As the title might suggest, “Variations and Relations” acts as a bridge to the final three episodes of Twin Peaks, forming the connective tissue that allows the coalescing plot strands of the later part of the second season to finally condense into an escalating climax. True to the spirit of this part of the series, it has a centripetal momentum at times, full of lines of flight and emotional and physical departures, paired with a general tendency towards convergence, as the disappearance of Leo Johnson, the arrival of Windom Earle and the discovery of the petroglyph in Owl Cave all start to congeal into one grand narrative. In the process, the supernatural material starts to be folded back into the main life of the narrative – or vice versa – as all the spaces in the town start to accrue some of the eerie, otherworldly potential they enjoyed in the first season.

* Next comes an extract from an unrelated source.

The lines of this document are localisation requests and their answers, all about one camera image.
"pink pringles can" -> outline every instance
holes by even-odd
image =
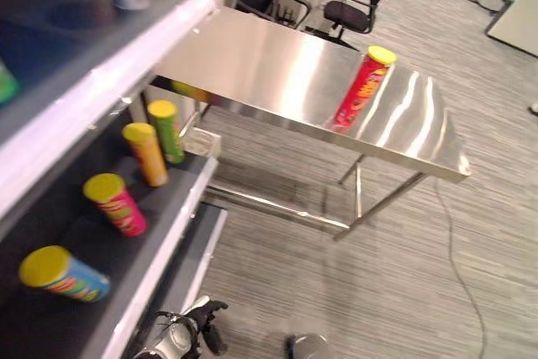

Unfortunately, this is also the point at which Earle really starts to get tiresome, partly because it’s the point at which he stops depending upon the personae that made him so eerie over the last few episodes, leaving little for Kenneth Welsh’s performance to do but keep on escalating to ever more baroque, hyperbolic extremes. Granted, histrionic acting is Twin Peaks’ stock in trade, but Earle’s comparative isolation means that he never really has anyone to bounce that energy off, resulting in a series of monologues that become more and more exhausting as they proceed. In fact, “Variations on Relations” opens with one of his last real interactions with the outsider world, as he lures a stoner drifter dufus into his cabin, plies him with alcohol, coerces him into allowing himself to be cast in a giant chess piece, and then shoots him in the heart with a giant crossbow. It’s as absurd and atonal as it sounds – a stoner trying to comprehend Earle through a comic pot haze – and really neglects what made Earle so creepy and eerie – as well as so redolent of Leland Palmer – in the previous episodes.
In a strange way, then, Earle is somewhat displaced from the convergence of the series around his actions and plans, which admittedly does serve to somewhat dissociate him from the world of Twin Peaks as a whole, cementing his association with the Black Lodge and paving the way for his gradual dissolution into surveillance imagery and technology in the subsequent episode. It also turns him into a kind of inevitable third party in Cooper and Annie’s relationship as the series converges around them which, again, is spectacularly in the next episode, where romance, Earle’s gaze and the camera itself are converged into some of the best shots in the entire series. For now, however, it’s enough that Earle feels strangely continuous with the unspeakable sadness that seems to haunt both Annie and Cooper’s past, and which makes their romance so melancholy and hopeful at the same time.
That’s particularly clear, here, in their first and only date – a nature hike that turns into a boat ride on the Twin Peaks lake – and the single most beautiful scene between them in the entire series. More than ever before, that strange shared sadness shines through, lending a real pathos to Annie’s return to Twin Peaks and an even greater pathos to her eventual sequestration in the Great Lodge that goes above and beyond the terror of Lynch’s imagery and imaginary (“I know about the dark tunnel you can fall into”). While Heather Graham is a revelation – it’s easily one of her best roles – the scene is also a testament to McLachlan’s versatility as an actor, since he’s just as compelling – if not more so – in this personal, romantic, earnest vein as he was in the more procedural role of FBI agent. In both cases, his intuitive epistemology gives him a wonderful relish for the present moment that almost makes it a foregone conclusion that his days with Annie are numbered, and that the moments they share are destined to come to an end sooner than either of them would wish.
Interestingly, this beautiful scene leads on to quite a moody, soulful sequence between Cooper and John Wheeler in front of the fire at the Great Northern. Finding themselves sitting next to each other, they engage in some small talk about love – they have never met and are never introduced in the series – that plays as a way of tentatively approaching the fact that Cooper and Audrey’s own chemistry, once so integral to the series, has never been resolved either. At moments, it almost feels as if the writers are trying to siphon off some of that chemistry to Audrey and John’s relationship, and yet in the next episode John leaves for good, as if there were something about Cooper and Audrey that was insurmountable after all, even if their rapport is no longer a direct narrative focus of the series.
Alongside all that, this is also David Lynch’s last appearance in the series before returning to direct “Beyond Life and Death,” the final episode, and it would be hard to think of a weirder performance from this most notorious of weird directors. Continuing his fixation with Shelley from “On the Wings of Love,” Gordon Cole convinces her to give him a kiss in the diner in full view of Bobby and, despite the sleaziness of his advance, the strangeness of his manner, and the fact that he is middle-aged, Shelley responds with zeal. At one level, it’s clearly a way of bringing Bobby and Shelley’s romance to a point of crisis, but beyond that it also feels like Lynch’s own strange riff on the mid-century diner culture that he has distorted into his own, as well as his own personal embodiment of the twisted mid-century family and gender norms that animate the series and soapiness as a whole. Whatever you think of it, it certainly doesn’t demystify Lynch or make him any more accessible or easier, and that’s a good preparation for and prologue to three of the most challenging episodes in the entire series.